• **What this task involves**
Repeat exactly, and only, the lines below starting at the line that contains "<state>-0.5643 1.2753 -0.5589" and ending at the line that contains "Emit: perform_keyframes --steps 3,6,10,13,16", inclusive of both.
·····
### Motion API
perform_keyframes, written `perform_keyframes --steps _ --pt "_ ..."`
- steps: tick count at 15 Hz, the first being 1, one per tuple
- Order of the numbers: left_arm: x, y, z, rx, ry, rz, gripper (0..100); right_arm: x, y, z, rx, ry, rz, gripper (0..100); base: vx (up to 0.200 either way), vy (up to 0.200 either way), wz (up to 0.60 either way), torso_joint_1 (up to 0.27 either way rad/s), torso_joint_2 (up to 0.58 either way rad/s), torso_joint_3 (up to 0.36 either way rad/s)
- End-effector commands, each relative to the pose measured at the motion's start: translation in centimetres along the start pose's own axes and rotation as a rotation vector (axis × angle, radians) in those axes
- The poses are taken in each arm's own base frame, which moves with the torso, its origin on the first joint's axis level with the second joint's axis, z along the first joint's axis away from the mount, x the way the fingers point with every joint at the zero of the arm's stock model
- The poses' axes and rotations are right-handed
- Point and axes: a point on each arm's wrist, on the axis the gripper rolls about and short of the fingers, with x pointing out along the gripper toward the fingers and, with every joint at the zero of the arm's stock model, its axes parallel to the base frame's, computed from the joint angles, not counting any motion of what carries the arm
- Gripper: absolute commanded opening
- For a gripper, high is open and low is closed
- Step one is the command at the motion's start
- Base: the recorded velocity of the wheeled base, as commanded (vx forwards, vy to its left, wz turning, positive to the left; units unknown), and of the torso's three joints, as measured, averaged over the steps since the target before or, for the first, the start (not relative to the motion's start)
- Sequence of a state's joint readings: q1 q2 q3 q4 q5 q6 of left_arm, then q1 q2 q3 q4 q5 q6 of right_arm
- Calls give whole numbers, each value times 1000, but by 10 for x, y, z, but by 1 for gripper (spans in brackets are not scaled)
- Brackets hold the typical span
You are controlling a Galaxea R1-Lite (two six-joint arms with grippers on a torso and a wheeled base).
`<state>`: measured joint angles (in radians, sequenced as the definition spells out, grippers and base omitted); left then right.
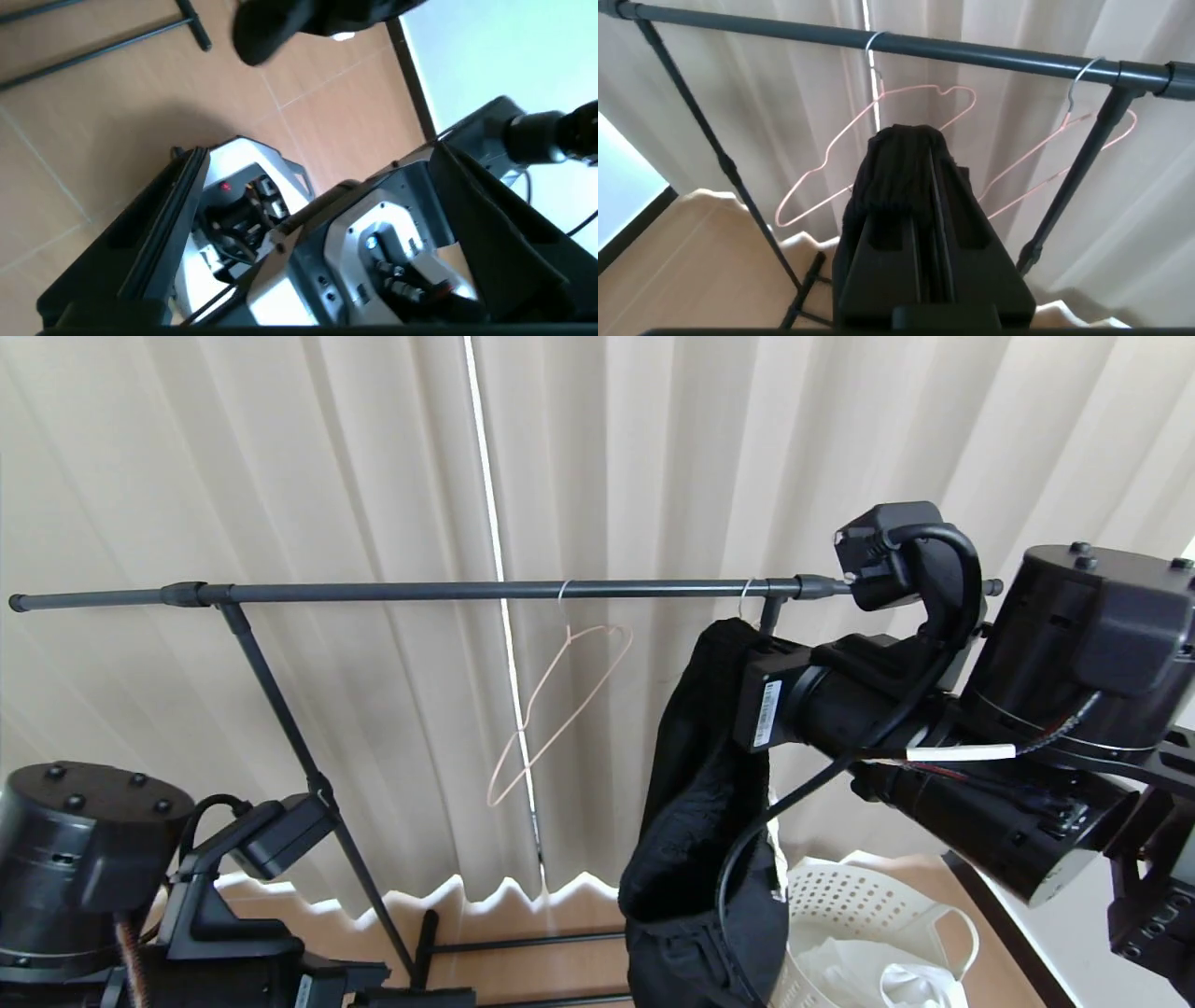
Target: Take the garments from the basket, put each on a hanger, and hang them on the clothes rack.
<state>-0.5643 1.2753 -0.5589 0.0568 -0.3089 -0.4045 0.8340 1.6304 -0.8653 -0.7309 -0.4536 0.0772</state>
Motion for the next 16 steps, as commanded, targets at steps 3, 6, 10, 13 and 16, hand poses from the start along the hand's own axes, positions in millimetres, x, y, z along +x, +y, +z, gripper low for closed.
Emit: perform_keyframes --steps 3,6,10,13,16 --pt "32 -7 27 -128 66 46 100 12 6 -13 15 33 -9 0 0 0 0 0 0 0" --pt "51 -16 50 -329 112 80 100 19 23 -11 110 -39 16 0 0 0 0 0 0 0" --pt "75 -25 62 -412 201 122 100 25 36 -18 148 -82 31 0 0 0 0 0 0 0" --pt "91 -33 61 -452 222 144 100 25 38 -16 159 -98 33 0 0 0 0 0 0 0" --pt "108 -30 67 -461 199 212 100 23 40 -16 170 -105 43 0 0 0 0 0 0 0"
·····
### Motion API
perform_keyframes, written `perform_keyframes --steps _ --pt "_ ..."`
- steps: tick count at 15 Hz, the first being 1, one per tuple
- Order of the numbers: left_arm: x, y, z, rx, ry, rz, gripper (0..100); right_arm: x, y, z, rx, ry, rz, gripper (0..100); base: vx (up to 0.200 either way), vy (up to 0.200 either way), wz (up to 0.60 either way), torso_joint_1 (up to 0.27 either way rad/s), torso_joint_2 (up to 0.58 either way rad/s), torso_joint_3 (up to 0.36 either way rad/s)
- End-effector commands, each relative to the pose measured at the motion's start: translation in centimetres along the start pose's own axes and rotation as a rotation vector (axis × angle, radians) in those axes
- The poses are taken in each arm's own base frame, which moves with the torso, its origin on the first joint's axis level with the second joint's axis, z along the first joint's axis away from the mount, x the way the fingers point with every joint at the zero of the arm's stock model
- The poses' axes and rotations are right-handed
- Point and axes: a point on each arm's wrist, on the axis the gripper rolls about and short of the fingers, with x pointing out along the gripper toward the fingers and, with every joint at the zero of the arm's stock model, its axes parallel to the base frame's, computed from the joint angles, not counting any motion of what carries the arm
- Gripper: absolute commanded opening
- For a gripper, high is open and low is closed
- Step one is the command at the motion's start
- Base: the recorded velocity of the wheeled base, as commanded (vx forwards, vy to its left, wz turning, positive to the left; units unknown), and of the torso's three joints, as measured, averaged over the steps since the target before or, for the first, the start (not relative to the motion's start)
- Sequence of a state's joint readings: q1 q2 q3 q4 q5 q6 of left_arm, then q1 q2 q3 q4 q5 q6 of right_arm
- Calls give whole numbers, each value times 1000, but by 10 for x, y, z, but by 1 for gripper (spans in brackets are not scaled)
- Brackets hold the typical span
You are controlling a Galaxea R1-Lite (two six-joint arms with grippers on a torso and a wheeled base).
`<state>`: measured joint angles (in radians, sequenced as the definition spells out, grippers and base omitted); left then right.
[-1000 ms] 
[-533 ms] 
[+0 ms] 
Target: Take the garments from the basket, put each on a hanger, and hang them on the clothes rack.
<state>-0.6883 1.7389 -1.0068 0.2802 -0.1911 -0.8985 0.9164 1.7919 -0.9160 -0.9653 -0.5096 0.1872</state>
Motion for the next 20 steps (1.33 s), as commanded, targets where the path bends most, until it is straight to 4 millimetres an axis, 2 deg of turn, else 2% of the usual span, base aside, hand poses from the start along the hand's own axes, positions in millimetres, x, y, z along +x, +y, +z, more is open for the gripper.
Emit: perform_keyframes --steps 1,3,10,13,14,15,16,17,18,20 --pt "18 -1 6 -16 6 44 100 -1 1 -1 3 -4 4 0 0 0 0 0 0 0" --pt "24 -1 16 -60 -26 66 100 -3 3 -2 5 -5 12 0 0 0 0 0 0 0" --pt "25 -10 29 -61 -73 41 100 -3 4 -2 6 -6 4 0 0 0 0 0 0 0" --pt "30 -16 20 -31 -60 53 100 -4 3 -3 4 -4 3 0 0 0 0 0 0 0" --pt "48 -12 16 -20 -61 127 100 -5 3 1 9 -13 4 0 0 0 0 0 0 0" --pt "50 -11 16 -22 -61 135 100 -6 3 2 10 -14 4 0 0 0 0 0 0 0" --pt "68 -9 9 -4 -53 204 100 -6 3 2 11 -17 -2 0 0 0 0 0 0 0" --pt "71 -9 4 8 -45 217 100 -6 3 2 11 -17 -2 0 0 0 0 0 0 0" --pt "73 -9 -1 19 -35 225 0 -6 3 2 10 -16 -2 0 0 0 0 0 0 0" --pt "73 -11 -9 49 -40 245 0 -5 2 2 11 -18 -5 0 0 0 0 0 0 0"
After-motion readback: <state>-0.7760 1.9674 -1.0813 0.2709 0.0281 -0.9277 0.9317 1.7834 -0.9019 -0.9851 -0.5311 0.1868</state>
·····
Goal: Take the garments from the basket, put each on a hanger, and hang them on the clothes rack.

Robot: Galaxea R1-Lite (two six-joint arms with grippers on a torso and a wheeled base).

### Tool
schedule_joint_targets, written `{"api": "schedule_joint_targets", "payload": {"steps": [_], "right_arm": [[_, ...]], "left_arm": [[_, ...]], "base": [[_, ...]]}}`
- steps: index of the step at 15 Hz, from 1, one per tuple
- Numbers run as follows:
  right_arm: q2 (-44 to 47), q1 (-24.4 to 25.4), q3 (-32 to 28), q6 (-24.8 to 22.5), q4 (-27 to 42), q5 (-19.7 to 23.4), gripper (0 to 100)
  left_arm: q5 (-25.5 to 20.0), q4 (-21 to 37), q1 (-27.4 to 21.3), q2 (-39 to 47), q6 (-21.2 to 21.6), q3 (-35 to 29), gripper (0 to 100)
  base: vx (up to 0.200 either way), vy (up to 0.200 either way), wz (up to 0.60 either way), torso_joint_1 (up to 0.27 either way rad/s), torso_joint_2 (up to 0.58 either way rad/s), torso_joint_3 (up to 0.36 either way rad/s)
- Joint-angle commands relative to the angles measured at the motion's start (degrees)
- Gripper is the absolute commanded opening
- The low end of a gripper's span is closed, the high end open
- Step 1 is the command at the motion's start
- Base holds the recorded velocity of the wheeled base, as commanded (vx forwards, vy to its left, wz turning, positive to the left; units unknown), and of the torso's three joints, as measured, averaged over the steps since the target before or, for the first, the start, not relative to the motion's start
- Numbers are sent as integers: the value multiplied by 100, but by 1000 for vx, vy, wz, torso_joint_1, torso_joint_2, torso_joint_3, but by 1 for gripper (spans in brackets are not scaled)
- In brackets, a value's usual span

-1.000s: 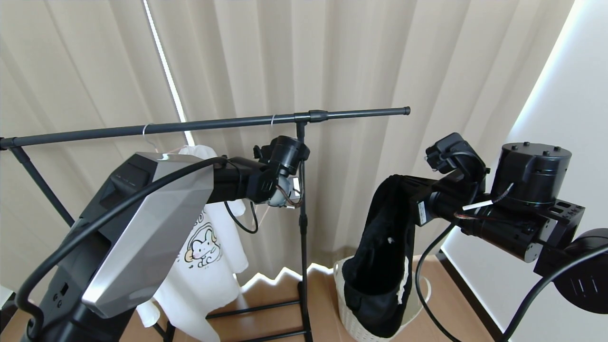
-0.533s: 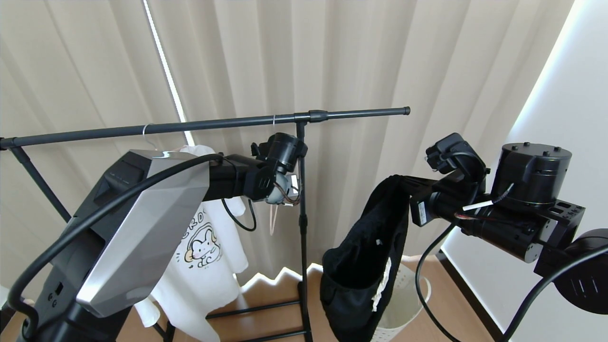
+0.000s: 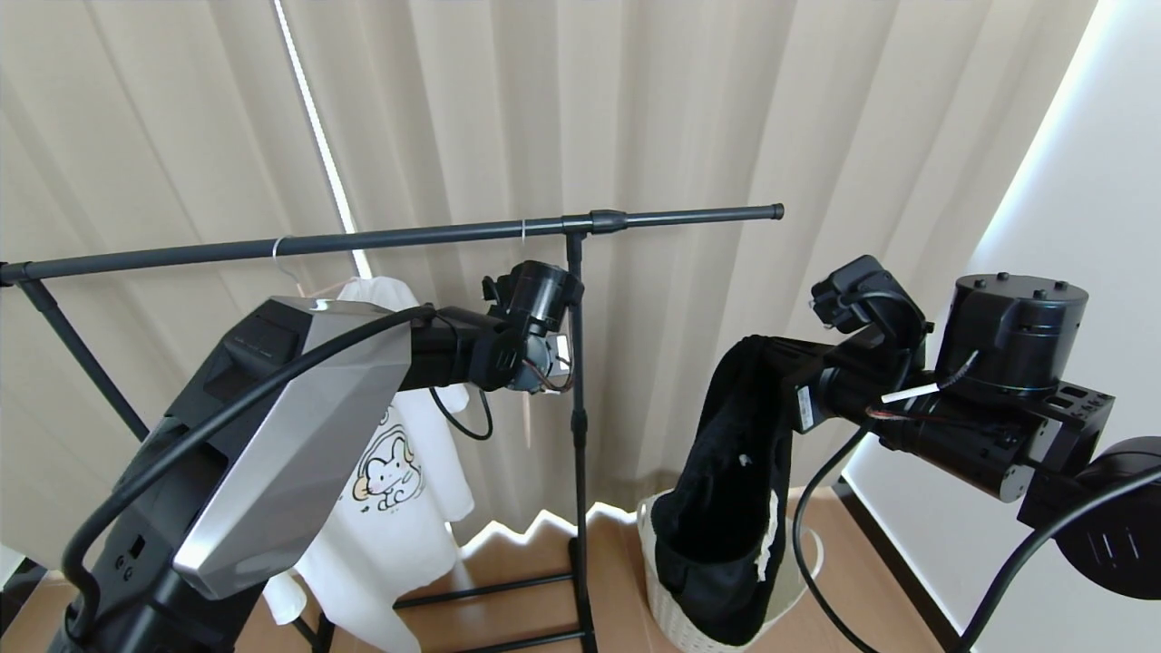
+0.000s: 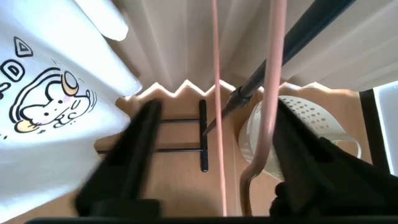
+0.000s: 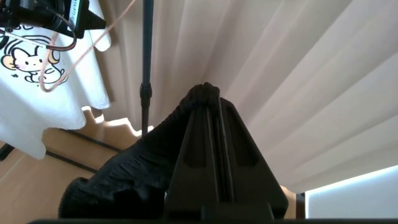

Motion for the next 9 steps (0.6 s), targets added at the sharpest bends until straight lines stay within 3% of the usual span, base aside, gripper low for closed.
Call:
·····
• **Reply**
<state>-0.5643 1.2753 -0.5589 0.0568 -0.3089 -0.4045 0.8340 1.6304 -0.8653 -0.7309 -0.4536 0.0772</state>
Motion for the next 16 steps, as commanded, targets at steps 3, 6, 10, 13 and 16, hand poses from the start along the hand's own axes, positions in millimetres, x, y, z along +x, +y, +z, gripper low for closed.
Emit: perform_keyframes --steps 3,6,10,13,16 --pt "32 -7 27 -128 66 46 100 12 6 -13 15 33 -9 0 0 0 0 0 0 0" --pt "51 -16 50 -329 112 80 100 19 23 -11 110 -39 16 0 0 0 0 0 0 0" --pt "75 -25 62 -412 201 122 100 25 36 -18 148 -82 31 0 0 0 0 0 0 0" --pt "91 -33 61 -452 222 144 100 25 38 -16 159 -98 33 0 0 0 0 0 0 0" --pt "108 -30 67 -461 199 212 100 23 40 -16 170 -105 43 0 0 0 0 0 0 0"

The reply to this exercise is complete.